Ou seja: muita gente caiu na lábia do político que gostava de esbanjar poder político na região, dizendo ter influência com o ex-governador Marconi Perillo, do mesmo partido. Não deu noutra: as reuniões na SHB eram lotadas. E muita gente pagava casas que não existiriam. A atuação na SHB iniciou, contudo, ainda em 22 de dezembro de 1996, depois de uma outra instituição comandada pelo José Maurício Beraldo ter se envolvendo em denúncias. Era a Cooperativa Habitacional Popular de Goiânia (Cohpog), com atuação desde 1993.
Ai de quem faltasse: perderia o nome na lista e, consequentemente, a casa. Aliás, alguma possibilidade de conseguir uma já que o bando do Beraldo prometia muito mais casas do que a Agehab construía. Muita gente nunca mais viu o dinheiro que depositou em contas da SHB e contas pessoais de integrantes do grupo.
Histórico
A prática é antiga. Desde 1997, segundo o MP, o grupo vinha agindo para benefício próprio. E isso criou um clima de animosidade ao nome de Beraldo na região. Em um comentário em sua página pessoal do Facebook, um eleitor se vinga ao saber que Beraldo não havia sido eleito: “Eu havia dito que você nunca mais ia ganhar mais nenhuma eleição”. Mesmo assim, a reportagem encontrou quem defendesse o político.
“Ele é o melhor pra nós. Deu uma casa pra minha filha”, acredita uma mulher. “Fizeram uma injustiça prendendo um bom de bem”, diz um homem que ganhou – e vendeu – uma casa.
Em apenas duas horas pela região, a reportagem encontrou oito pessoas que foram enganadas pelo político. Apenas cinco haviam ido depor ao Ministério Público e podem, não se sabe quando, conseguir uma casa. É que agora o Ministério Público estuda, junto com a Agehab, colocar as vítimas lesadas pelo bando do ex-vereador nos próximos conjuntos habitacionais que surgirem.

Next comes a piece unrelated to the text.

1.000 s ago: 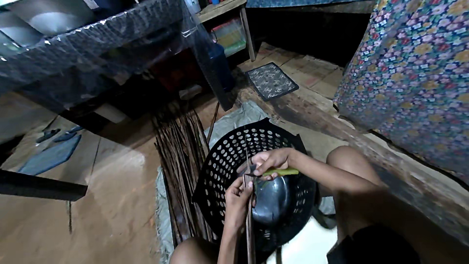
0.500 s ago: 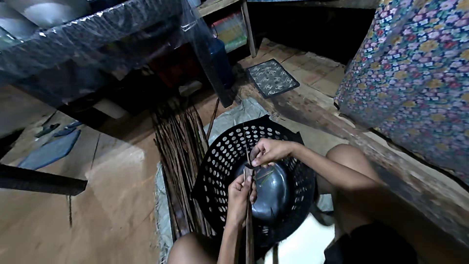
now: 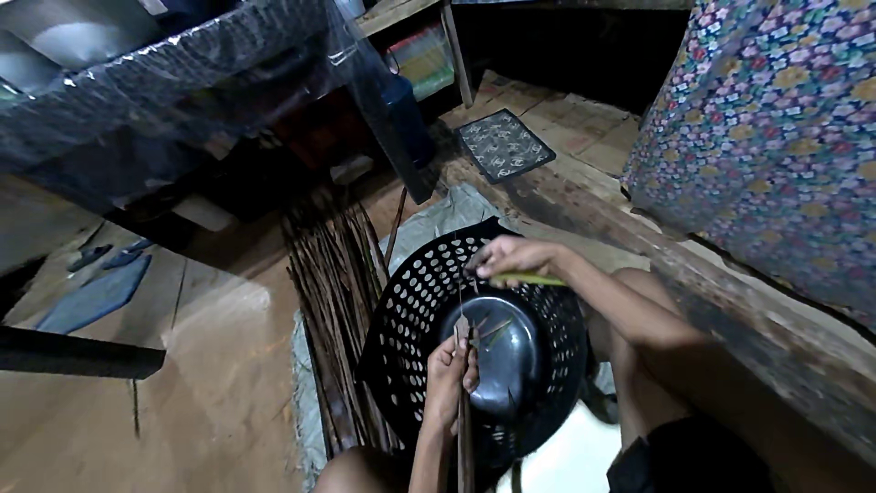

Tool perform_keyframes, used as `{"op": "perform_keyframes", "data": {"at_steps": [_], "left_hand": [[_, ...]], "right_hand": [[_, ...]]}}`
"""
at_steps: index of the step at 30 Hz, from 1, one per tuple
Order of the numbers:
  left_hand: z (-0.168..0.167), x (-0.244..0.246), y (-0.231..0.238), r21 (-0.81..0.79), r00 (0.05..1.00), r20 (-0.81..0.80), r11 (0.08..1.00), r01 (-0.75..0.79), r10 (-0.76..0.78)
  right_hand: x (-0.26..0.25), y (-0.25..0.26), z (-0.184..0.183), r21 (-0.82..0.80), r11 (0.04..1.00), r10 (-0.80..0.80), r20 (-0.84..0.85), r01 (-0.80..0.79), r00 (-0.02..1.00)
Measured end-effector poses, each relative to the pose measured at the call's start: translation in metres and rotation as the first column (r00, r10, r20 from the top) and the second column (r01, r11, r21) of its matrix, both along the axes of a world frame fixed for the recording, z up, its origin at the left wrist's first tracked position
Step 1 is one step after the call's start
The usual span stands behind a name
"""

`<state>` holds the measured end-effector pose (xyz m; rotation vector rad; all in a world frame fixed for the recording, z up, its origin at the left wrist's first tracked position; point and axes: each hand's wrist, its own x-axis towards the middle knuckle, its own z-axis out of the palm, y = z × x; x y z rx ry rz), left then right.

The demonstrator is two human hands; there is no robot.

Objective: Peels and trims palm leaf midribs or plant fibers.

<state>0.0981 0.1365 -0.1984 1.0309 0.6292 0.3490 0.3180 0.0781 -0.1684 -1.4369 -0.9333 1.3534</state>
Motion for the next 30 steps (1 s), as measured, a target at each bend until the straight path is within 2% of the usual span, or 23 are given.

Enquanto isso, Jéssica (nome fictício) tenta superar a decepção com remédios antidepressivos. “Peguei tudo que eu tinha e depositei na conta da Cida [Maria Aparecida, mulher do ex-vereador.” Ela responde rapidamente algumas perguntas do outro lado das grades da casa que aluga no Guanabara II. “Eles acabaram com o meu sonho. Dei tudo o que eu tinha. Nem esperança de procurar o Ministério Público eu tenho mais”, conta ela.
Sem se identificar, vestida com o uniforme da empresa de Serviços Gerais que presta serviços ao Ministério Público goiano, uma mulher contou que o ex-vereador Maurício Beraldo a influência polícia na Agehab para fomentar o sonho dela e de várias pessoas do Jardim Guanabara, um bairro pobre de Goiânia. “Na época da política, ele andava pelo bairro prometendo casas. E a gente ia lá, parecendo bobo votar nele.”